Fractured Glass, Failing Cameras: Simulating Physics-Based Adversarial Samples for Autonomous Driving Systems
Manav Prabhakar, Jwalandhar Girnar, Arpan Kusari
TL;DR
This work identifies fractured camera enclosures as a realistic, physics-based source of adversarial samples for autonomous driving perception. It introduces a scalable pipeline that couples a 2D finite-element fracture model with minimum spanning-tree crack propagation and a physically-based rendering (PBR) stage to generate realistic cracked-glass overlays on datasets such as KITTI, BDD100K, and MS-COCO. By evaluating with detectors like YOLOv8, Faster R-CNN, and Pyramid Vision Transformer (PVTv2), the study demonstrates substantial detection perturbations and uses KL divergence to show the generated samples closely approximate real cracked-glass patterns, while ablations confirm robustness and scalability (~1.6s per sample). The work highlights the need for defense mechanisms against physically plausible camera failures and proposes a transferable, black-box approach for producing adversarial data to advance robust perception research in autonomous driving.
Abstract
While much research has recently focused on generating physics-based adversarial samples, a critical yet often overlooked category originates from physical failures within on-board cameras-components essential to the perception systems of autonomous vehicles.
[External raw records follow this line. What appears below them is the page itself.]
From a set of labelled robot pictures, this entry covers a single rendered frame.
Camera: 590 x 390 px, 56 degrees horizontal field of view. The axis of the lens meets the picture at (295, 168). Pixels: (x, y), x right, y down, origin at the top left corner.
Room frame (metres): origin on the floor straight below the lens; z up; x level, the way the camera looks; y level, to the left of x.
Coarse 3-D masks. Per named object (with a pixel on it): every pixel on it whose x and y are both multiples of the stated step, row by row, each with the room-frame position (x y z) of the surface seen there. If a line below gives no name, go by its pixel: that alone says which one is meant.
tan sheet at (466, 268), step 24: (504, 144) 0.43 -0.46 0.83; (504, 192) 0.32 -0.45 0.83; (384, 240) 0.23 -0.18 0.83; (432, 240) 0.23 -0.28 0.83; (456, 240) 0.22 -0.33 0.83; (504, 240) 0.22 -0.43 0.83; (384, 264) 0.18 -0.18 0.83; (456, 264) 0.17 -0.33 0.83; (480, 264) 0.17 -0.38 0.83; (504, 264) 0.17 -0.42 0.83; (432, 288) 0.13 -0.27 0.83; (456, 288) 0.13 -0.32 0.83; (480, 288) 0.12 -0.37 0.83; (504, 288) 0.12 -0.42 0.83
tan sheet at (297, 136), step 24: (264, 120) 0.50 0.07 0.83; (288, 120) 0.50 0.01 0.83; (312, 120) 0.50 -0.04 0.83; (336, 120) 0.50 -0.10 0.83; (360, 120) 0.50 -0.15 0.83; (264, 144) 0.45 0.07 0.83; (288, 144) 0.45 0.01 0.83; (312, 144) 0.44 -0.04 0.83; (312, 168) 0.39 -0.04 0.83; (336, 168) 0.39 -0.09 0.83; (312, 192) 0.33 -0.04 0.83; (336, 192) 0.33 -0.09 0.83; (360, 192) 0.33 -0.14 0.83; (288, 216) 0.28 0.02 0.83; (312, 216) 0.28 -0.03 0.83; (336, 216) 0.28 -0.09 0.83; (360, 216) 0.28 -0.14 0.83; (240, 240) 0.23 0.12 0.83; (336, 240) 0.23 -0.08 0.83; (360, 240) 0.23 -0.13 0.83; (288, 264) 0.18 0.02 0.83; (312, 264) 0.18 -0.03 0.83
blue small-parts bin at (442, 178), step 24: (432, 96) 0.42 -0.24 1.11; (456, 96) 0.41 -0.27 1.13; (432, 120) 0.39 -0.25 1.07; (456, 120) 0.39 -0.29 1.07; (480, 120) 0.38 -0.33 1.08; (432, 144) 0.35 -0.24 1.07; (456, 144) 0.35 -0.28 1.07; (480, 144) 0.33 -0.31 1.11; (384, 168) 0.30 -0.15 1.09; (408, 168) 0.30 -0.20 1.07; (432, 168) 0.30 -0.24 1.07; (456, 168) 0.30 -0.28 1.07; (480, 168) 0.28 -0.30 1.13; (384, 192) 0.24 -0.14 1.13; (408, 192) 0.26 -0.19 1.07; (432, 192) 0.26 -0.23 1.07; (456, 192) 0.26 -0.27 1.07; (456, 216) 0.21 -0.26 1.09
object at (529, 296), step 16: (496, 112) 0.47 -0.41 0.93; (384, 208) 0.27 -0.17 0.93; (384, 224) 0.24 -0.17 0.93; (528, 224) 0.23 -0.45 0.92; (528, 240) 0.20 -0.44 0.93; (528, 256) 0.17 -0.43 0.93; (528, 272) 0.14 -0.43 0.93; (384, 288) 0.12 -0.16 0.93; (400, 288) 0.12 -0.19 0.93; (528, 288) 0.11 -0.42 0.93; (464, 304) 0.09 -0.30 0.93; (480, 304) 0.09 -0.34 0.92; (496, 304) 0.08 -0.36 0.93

Camera failures, whether due to external stresses causing hardware breakdown or internal component faults, can directly jeopardize the safety and reliability of autonomous driving systems. Firstly, we motivate the study using two separate real-world experiments to showcase that indeed glass failures would cause the detection based neural network models to fail. Secondly, we develop a simulation-based study using the physical process of the glass breakage to create perturbed scenarios, representing a realistic class of physics-based adversarial samples. Using a finite element model (FEM)-based approach, we generate surface cracks on the camera image by applying a stress field defined by particles within a triangular mesh. Lastly, we use physically-based rendering (PBR) techniques to provide realistic visualizations of these physically plausible fractures. To assess the safety implications, we apply the simulated broken glass effects as image filters to two autonomous driving datasets- KITTI and BDD100K- as well as the large-scale image detection dataset MS-COCO. We then evaluate detection failure rates for critical object classes using CNN-based object detection models (YOLOv8 and Faster R-CNN) and a transformer-based architecture with Pyramid Vision Transformers. To further investigate the distributional impact of these visual distortions, we compute the Kullback-Leibler (K-L) divergence between three distinct data distributions, applying various broken glass filters to a custom dataset (captured through a cracked windshield), as well as the KITTI and Kaggle cats and dogs datasets.